*To do:* Look at each line of the listing. Copy those that hold the string "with".

*Given information:*

------------------------------------------------

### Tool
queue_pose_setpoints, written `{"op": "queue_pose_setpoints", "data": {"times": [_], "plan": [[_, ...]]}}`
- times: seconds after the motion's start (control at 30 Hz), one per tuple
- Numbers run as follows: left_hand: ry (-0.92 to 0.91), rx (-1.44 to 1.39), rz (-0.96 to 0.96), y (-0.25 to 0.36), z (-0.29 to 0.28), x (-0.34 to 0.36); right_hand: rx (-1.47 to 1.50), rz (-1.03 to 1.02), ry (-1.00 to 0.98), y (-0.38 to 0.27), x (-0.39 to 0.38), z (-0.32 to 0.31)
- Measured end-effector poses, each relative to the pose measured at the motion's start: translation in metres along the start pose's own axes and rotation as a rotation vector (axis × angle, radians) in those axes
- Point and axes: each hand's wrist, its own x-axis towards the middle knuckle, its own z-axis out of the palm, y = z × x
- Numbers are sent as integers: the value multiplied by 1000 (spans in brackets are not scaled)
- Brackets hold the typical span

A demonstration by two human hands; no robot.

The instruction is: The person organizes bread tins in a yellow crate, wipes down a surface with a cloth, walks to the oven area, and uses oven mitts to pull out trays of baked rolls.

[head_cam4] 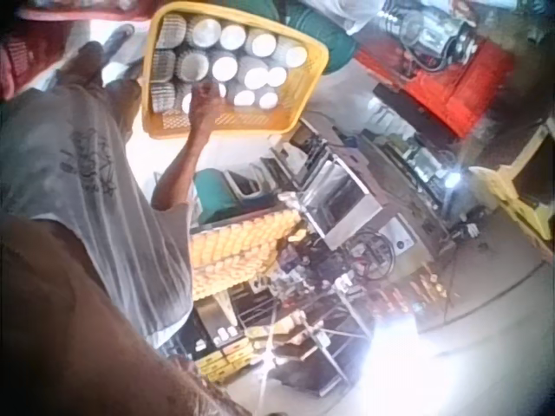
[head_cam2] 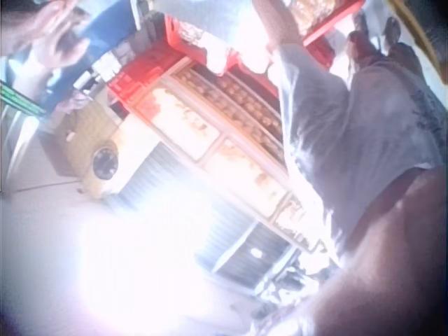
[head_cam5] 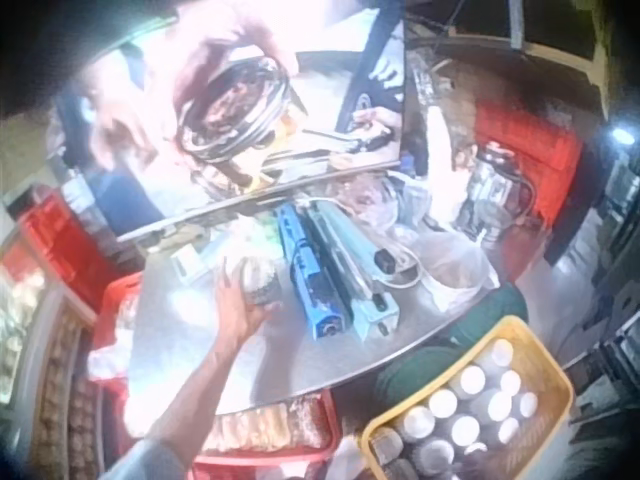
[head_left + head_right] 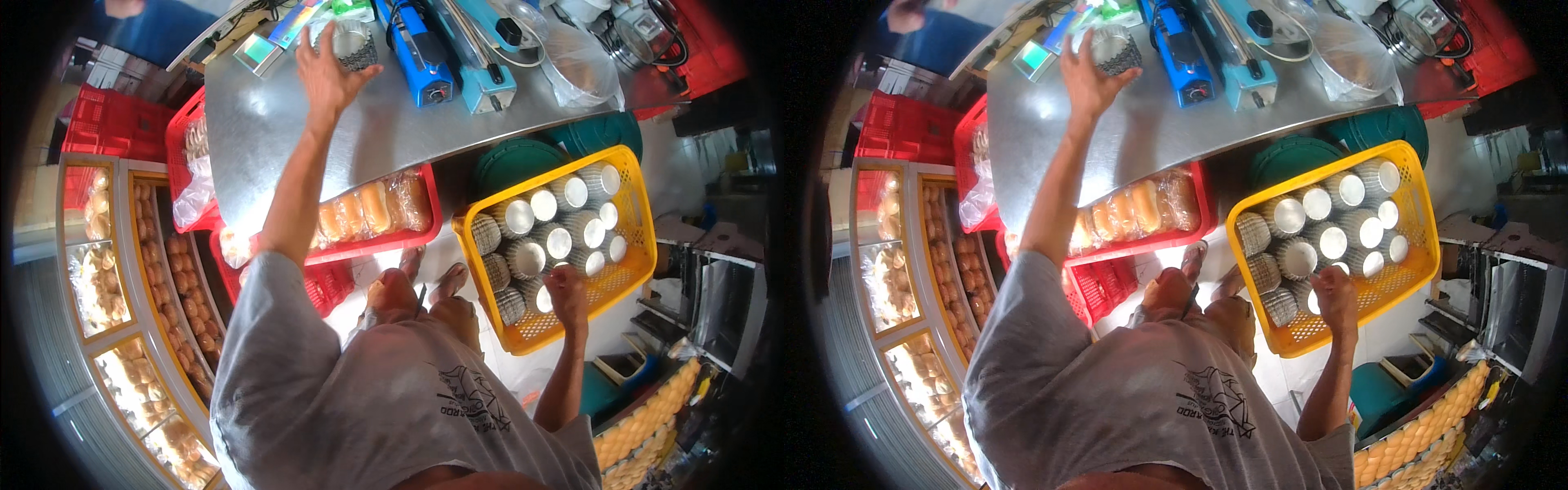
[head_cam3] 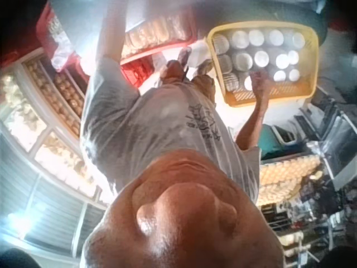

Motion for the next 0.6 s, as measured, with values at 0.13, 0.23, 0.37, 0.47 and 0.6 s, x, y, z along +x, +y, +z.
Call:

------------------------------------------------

*Result:*
The instruction is: The person organizes bread tins in a yellow crate, wipes down a surface with a cloth, walks to the oven area, and uses oven mitts to pull out trays of baked rolls.
Motion for the next 0.6 s, as measured, with values at 0.13, 0.23, 0.37, 0.47 and 0.6 s, x, y, z along +x, +y, +z.

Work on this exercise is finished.